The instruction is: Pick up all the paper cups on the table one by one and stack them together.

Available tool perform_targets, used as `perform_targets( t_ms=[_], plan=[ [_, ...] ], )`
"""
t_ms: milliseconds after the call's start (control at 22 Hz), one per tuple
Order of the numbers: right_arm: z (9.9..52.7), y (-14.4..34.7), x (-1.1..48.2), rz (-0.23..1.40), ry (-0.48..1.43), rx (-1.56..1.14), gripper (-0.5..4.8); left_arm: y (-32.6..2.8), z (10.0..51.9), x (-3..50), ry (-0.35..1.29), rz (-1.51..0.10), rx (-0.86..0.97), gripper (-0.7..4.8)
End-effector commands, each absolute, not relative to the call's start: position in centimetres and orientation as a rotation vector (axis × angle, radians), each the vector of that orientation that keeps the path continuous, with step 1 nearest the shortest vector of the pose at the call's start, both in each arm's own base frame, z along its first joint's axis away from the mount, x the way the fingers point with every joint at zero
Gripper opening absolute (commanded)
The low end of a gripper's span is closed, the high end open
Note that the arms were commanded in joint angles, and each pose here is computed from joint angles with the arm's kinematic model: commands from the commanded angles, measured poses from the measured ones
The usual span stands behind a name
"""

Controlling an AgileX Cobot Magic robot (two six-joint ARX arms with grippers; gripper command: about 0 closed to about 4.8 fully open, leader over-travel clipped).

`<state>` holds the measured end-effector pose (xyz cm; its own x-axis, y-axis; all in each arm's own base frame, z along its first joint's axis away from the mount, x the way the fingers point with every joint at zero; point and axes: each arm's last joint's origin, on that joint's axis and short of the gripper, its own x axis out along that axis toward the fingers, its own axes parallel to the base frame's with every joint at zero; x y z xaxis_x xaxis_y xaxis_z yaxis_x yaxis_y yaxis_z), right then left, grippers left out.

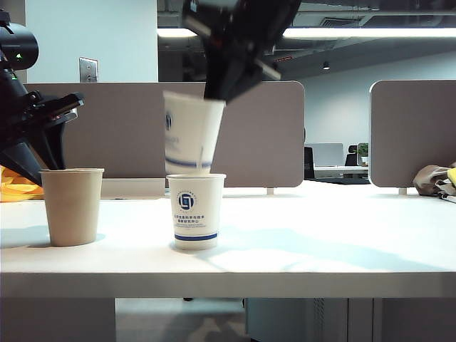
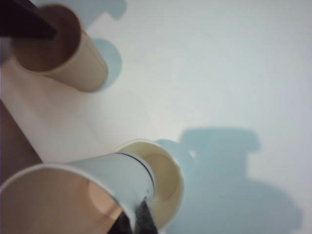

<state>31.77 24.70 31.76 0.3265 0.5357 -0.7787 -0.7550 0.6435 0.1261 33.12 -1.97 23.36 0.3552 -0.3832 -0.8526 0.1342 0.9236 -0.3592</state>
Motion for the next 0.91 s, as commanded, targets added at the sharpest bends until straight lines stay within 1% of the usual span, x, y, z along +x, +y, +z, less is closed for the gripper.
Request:
perform_targets(
  t_ms=[45,409,455,500,546,591,728,819,864,910],
  plan=[
    [31.4,24.9,32.0,0.84,0.898,-0.29,-0.06,-2.1,23.6,33.1,1.156,-0.362,-0.257,1.2],
    [30.7,24.7,32.7,0.816,0.915,-0.294,-0.06,-2.2,23.6,33.2,1.147,-0.37,-0.256,1.14],
    [30.5,24.7,32.8,0.815,0.918,-0.295,0.03,-2.2,23.6,33.2,1.146,-0.37,-0.256,1.14],
    [30.4,24.7,32.9,0.813,0.923,-0.295,0.28,-2.2,23.6,33.2,1.147,-0.37,-0.256,1.14],
    [30.2,24.7,32.9,0.811,0.93,-0.295,0.74,-2.2,23.6,33.2,1.148,-0.37,-0.256,1.11],
    [30.2,24.6,33.0,0.81,0.931,-0.295,1.0,-2.2,23.5,33.3,1.149,-0.369,-0.256,1.11],
    [30.2,24.7,33.0,0.814,0.93,-0.293,1.19,-2.2,23.3,33.4,1.155,-0.367,-0.262,1.11],
    [30.2,24.7,33.0,0.813,0.93,-0.293,1.23,-2.2,23.1,33.5,1.164,-0.362,-0.278,1.11],
    [30.3,24.6,32.9,0.812,0.93,-0.293,1.29,-2.3,22.9,33.6,1.167,-0.371,-0.284,1.03],
    [30.3,24.6,32.9,0.811,0.934,-0.295,1.3,-2.3,22.7,33.7,1.171,-0.374,-0.287,0.77]
  ],
)
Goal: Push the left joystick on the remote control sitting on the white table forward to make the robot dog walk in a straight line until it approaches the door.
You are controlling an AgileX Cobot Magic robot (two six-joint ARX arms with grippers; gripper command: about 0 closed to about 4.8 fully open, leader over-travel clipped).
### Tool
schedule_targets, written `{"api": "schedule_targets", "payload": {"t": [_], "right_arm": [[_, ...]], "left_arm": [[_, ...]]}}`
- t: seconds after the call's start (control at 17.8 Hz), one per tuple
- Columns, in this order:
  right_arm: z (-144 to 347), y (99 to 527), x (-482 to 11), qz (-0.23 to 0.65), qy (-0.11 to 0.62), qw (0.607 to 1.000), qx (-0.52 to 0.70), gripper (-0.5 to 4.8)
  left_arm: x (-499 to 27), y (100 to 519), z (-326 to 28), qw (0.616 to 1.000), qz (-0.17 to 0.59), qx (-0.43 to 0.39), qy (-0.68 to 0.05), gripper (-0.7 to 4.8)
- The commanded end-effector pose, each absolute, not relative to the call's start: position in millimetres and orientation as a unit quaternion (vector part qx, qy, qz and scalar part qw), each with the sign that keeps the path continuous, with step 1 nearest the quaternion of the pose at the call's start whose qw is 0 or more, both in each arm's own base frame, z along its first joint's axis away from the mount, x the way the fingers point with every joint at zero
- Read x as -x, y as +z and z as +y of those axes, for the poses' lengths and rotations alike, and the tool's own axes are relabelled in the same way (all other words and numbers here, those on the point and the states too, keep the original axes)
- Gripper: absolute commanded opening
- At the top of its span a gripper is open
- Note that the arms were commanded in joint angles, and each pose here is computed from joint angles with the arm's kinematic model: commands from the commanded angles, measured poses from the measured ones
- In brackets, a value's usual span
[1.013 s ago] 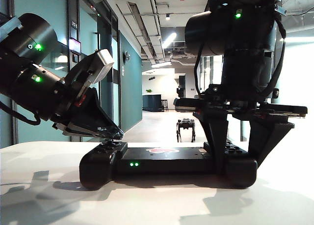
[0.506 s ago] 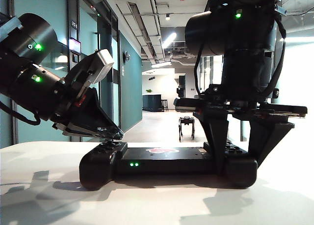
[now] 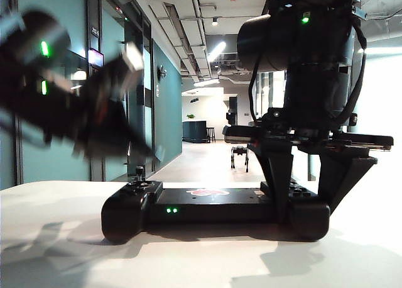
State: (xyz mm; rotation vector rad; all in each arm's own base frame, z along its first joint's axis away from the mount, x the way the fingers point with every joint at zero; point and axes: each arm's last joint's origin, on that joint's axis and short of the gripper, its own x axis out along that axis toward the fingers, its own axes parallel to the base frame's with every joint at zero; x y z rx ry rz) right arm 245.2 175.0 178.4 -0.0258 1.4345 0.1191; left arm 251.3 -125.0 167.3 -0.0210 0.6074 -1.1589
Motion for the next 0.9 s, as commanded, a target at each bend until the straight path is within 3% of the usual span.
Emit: {"api": "schedule_targets", "payload": {"t": [0.06, 0.28, 0.62, 0.68, 0.73, 0.9], "right_arm": [[174, 175, -244, 0.666, 0.056, 0.744, 0.013, 2.1], [176, 176, -246, 0.658, 0.061, 0.751, 0.009, 2.1], [177, 176, -248, 0.647, 0.088, 0.756, 0.031, 2.13], [177, 176, -248, 0.648, 0.091, 0.755, 0.035, 2.51], [177, 176, -247, 0.651, 0.094, 0.753, 0.036, 3.49], [177, 184, -247, 0.657, 0.101, 0.746, 0.049, 3.69]], "left_arm": [[-249, 201, -124, 0.805, 0.242, 0.029, -0.542, -0.05], [-233, 247, -114, 0.851, 0.204, 0.065, -0.479, -0.05], [-183, 313, -85, 0.928, 0.155, 0.085, -0.328, -0.05], [-175, 323, -80, 0.935, 0.154, 0.082, -0.308, -0.06], [-167, 334, -76, 0.939, 0.153, 0.081, -0.298, -0.06], [-152, 354, -70, 0.94, 0.147, 0.068, -0.3, -0.05]]}}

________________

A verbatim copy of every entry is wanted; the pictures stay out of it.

### Solution for this task
The instruction is: Pick up all the paper cups on the table one by one and stack them together.

Available tool perform_targets, used as `perform_targets( t_ms=[_], plan=[ [_, ...] ], )`
"""
t_ms: milliseconds after the call's start (control at 22 Hz), one per tuple
Order of the numbers: right_arm: z (9.9..52.7), y (-14.4..34.7), x (-1.1..48.2), rz (-0.23..1.40), ry (-0.48..1.43), rx (-1.56..1.14), gripper (-0.5..4.8); left_arm: y (-32.6..2.8), z (10.0..51.9), x (-3..50), ry (-0.35..1.29), rz (-1.51..0.10), rx (-0.86..0.97), gripper (-0.7..4.8)
End-effector commands, each absolute, not relative to the call's start: position in centimetres and orientation as a rotation vector (axis × angle, radians), each the vector of that orientation that keeps the path continuous, with step 1 nearest the shortest vector of the pose at the call's start, both in each arm's own base frame, z along its first joint's axis away from the mount, x the way the fingers point with every joint at zero
Gripper opening absolute (commanded)
The low end of a gripper's span is closed, the high end open
Note that the arms were commanded in joint angles, and each pose here is computed from joint angles with the arm's kinematic model: commands from the commanded angles, measured poses from the measured ones
The usual span stands behind a name
"""

Controlling an AgileX Cobot Magic robot (two six-joint ARX arms with grippers; gripper command: about 0 closed to about 4.8 fully open, leader over-travel clipped).

`<state>` holds the measured end-effector pose (xyz cm; its own x-axis, y-axis; all in each arm's own base frame, z along its first joint's axis away from the mount, x the way the fingers point with every joint at zero; point and axes: each arm's last joint's origin, on that joint's axis and short of the gripper, its own x axis out along that axis toward the fingers, its own axes parallel to the base frame's with every joint at zero; x y z xaxis_x xaxis_y xaxis_z yaxis_x yaxis_y yaxis_z), right then left, grippers left out.


<state>31.77 24.70 31.76 0.3265 0.5357 -0.7787 -0.7550 0.6435 0.1261 33.12 -1.97 23.36 0.3552 -0.3832 -0.8526 0.1342 0.9236 -0.3592</state>
Motion for the next 0.91 s, as commanded, targets added at the sharpest bends until straight lines stay within 1% of the usual span, x, y, z along +x, +y, +z, less is closed for the gripper.
Request:
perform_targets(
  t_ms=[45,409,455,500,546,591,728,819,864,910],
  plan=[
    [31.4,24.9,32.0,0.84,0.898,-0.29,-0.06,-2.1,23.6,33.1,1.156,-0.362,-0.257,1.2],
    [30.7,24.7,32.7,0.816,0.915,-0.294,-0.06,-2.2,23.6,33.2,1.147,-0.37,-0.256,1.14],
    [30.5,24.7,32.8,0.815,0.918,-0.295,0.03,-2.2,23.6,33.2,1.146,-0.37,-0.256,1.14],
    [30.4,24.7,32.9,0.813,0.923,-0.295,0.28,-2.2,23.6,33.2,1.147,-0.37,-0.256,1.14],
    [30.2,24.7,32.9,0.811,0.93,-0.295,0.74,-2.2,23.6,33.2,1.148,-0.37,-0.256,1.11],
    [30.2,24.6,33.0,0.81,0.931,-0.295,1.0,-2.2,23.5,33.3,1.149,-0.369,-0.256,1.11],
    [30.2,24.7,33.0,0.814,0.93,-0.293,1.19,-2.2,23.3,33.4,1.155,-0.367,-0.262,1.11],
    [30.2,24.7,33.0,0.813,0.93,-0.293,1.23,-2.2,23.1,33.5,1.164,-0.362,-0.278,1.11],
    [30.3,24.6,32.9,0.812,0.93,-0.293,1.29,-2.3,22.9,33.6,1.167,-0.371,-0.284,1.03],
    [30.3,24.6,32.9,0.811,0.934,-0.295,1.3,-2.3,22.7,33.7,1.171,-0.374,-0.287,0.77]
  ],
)
Goal: Push the left joystick on the remote control sitting on the white table forward to make the robot dog walk in a straight line until it approaches the door.
You are controlling an AgileX Cobot Magic robot (two six-joint ARX arms with grippers; gripper command: about 0 closed to about 4.8 fully open, leader over-travel clipped).
### Tool
schedule_targets, written `{"api": "schedule_targets", "payload": {"t": [_], "right_arm": [[_, ...]], "left_arm": [[_, ...]]}}`
- t: seconds after the call's start (control at 17.8 Hz), one per tuple
- Columns, in this order:
  right_arm: z (-144 to 347), y (99 to 527), x (-482 to 11), qz (-0.23 to 0.65), qy (-0.11 to 0.62), qw (0.607 to 1.000), qx (-0.52 to 0.70), gripper (-0.5 to 4.8)
  left_arm: x (-499 to 27), y (100 to 519), z (-326 to 28), qw (0.616 to 1.000), qz (-0.17 to 0.59), qx (-0.43 to 0.39), qy (-0.68 to 0.05), gripper (-0.7 to 4.8)
- The commanded end-effector pose, each absolute, not relative to the call's start: position in millimetres and orientation as a unit quaternion (vector part qx, qy, qz and scalar part qw), each with the sign that keeps the path continuous, with step 1 nearest the quaternion of the pose at the call's start whose qw is 0 or more, both in each arm's own base frame, z along its first joint's axis away from the mount, x the way the fingers point with every joint at zero
- Read x as -x, y as +z and z as +y of those axes, for the poses' lengths and rotations alike, and the tool's own axes are relabelled in the same way (all other words and numbers here, those on the point and the states too, keep the original axes)
- Gripper: absolute commanded opening
- At the top of its span a gripper is open
- Note that the arms were commanded in joint angles, and each pose here is computed from joint angles with the arm's kinematic model: commands from the commanded angles, measured poses from the measured ones
- In brackets, a value's usual span
[1.013 s ago] 
[0.506 s ago] 
[now] 
State: (xyz mm; rotation vector rad; all in each arm's own base frame, z along its first joint's axis away from the mount, x the way the fingers point with every joint at zero; point and axes: each arm's last joint's origin, on that joint's axis and short of the gripper, its own x axis out along that axis toward the fingers, its own axes parallel to the base frame's with every joint at zero; x y z rx ry rz) right arm 245.2 175.0 178.4 -0.0258 1.4345 0.1191; left arm 251.3 -125.0 167.3 -0.0210 0.6074 -1.1589
Motion for the next 0.9 s, as commanded, a target at each bend until the straight path is within 3% of the usual span.
Emit: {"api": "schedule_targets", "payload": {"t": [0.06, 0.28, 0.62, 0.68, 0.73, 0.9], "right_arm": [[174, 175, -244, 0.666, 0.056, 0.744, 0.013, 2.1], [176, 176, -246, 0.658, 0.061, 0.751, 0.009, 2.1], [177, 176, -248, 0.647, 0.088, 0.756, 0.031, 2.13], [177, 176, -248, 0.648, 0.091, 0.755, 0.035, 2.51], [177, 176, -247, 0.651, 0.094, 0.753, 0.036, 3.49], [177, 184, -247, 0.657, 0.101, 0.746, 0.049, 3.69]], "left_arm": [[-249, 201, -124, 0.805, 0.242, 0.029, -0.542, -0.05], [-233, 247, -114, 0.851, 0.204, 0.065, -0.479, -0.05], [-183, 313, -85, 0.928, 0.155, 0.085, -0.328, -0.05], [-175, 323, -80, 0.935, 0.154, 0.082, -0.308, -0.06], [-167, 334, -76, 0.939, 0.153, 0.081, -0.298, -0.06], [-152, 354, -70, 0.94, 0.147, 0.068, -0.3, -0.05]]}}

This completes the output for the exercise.